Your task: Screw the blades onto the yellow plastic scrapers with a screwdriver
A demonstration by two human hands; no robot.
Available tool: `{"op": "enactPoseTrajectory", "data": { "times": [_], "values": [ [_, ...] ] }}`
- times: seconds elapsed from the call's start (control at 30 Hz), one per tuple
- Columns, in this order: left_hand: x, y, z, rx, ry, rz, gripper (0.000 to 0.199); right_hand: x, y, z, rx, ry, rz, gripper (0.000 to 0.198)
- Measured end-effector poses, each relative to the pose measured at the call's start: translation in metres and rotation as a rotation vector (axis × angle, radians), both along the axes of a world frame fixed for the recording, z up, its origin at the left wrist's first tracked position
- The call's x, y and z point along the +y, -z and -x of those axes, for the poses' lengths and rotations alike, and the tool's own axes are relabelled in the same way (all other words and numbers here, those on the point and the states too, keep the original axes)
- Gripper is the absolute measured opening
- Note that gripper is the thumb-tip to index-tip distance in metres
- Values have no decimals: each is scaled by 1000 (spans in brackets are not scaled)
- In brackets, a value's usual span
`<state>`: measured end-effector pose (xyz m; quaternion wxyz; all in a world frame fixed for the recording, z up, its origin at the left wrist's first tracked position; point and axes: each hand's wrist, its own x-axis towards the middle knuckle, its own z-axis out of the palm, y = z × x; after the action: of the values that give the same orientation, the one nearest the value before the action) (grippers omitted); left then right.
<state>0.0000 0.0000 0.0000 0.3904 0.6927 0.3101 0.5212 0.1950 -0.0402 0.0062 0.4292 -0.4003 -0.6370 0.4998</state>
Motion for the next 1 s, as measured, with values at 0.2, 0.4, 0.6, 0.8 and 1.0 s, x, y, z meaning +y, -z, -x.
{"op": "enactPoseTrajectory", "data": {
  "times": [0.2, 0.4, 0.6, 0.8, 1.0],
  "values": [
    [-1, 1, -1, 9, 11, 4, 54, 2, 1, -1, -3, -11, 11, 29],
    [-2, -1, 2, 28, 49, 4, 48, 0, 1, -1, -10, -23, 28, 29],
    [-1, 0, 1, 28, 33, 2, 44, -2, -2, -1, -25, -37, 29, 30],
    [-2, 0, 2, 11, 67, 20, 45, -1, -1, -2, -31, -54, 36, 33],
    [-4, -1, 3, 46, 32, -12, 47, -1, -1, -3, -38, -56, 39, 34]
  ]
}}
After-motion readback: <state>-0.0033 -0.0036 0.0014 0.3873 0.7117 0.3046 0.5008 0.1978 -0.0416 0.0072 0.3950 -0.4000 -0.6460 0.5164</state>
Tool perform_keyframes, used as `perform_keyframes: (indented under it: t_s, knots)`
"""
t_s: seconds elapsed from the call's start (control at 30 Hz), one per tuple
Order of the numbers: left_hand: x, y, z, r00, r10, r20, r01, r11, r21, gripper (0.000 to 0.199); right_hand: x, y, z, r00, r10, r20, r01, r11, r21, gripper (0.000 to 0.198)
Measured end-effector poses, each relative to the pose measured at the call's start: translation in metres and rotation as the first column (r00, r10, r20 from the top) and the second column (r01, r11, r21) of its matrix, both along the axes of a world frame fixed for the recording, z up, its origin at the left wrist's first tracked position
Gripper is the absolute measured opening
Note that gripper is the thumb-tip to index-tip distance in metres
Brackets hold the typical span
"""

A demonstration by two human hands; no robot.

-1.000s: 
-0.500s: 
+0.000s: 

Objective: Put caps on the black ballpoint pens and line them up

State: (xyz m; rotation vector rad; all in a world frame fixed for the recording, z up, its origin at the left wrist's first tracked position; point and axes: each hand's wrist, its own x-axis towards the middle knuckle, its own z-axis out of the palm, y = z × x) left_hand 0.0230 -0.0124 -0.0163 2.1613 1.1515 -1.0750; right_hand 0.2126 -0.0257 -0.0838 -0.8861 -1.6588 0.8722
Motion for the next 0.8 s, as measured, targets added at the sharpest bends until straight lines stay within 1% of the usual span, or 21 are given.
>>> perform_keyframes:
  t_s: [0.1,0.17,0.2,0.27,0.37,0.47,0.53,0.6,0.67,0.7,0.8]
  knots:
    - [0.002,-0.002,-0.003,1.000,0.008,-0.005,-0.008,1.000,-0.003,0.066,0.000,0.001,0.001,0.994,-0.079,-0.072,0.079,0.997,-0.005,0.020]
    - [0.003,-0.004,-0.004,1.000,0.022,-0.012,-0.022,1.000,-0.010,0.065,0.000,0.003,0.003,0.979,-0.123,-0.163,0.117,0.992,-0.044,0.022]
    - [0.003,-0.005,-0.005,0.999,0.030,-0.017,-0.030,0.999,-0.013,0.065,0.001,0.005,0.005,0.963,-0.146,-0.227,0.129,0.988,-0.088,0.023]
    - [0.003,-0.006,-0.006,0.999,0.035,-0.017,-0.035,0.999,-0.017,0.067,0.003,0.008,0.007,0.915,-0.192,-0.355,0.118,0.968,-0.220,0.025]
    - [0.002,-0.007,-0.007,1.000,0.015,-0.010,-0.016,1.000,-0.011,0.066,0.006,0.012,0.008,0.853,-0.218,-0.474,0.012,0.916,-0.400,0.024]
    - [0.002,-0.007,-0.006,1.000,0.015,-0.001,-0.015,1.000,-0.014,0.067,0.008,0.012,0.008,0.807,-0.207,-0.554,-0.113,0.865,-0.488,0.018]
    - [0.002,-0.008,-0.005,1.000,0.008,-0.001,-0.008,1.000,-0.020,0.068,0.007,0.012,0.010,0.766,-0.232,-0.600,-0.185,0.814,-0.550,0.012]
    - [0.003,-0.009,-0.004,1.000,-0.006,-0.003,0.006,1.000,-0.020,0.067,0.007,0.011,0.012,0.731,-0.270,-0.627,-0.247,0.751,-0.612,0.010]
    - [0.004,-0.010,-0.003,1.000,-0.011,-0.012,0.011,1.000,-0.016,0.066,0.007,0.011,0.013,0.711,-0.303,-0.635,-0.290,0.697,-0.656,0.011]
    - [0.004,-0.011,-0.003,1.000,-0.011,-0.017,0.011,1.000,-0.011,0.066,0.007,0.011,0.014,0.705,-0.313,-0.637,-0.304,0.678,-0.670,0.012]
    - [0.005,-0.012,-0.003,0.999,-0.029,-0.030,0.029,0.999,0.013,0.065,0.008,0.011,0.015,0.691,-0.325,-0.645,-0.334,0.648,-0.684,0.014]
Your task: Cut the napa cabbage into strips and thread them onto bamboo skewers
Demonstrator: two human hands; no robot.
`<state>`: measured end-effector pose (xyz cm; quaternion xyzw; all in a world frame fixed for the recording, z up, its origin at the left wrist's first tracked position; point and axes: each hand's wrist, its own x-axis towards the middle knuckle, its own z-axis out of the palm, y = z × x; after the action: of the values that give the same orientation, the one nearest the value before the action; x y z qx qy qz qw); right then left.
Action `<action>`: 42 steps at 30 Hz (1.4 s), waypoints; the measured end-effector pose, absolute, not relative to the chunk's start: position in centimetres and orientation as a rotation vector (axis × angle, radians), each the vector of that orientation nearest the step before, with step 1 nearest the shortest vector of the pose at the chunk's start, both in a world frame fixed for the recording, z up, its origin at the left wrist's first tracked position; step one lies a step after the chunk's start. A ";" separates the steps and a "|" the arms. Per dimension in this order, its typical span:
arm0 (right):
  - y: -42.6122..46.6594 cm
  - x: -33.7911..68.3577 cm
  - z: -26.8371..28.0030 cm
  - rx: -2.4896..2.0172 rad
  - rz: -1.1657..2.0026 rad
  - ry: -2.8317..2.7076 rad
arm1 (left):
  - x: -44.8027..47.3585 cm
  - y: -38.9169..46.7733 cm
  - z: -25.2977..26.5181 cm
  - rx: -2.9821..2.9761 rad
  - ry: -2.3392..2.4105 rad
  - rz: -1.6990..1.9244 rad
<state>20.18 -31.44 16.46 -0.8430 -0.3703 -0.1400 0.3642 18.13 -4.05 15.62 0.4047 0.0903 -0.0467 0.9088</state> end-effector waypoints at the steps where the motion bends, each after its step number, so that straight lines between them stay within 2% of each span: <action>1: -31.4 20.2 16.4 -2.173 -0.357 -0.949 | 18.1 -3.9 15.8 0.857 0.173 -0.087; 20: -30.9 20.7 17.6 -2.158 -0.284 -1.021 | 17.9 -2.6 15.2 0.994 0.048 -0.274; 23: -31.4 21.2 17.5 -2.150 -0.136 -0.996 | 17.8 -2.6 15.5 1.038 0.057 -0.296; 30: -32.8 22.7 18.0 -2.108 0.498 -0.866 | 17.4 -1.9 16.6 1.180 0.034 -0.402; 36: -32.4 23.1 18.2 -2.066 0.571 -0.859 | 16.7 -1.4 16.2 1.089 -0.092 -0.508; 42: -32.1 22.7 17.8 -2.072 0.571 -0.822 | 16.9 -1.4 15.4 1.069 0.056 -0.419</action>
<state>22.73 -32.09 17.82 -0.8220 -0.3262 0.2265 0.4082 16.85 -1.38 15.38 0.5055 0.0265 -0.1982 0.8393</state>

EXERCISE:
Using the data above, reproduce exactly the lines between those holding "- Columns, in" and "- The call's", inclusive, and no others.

SOLUTION BELOW:
- Columns, in this order: left_hand: x, y, z, rx, ry, rz, gripper (0.000 to 0.199); right_hand: x, y, z, rx, ry, rz, gripper (0.000 to 0.198)
- Measured end-effector poses, each relative to the pose measured at the call's start: translation in metres and rotation as a rotation vector (axis × angle, radians), both along the axes of a world frame fixed for the recording, z up, its origin at the left wrist's first tracked position
- The call's x, y and z point along the +y, -z and -x of those axes, for the poses' lengths and rotations alike, and the tool's own axes are relabelled in the same way (all other words and numbers here, those on the point and the states too, keep the original axes)

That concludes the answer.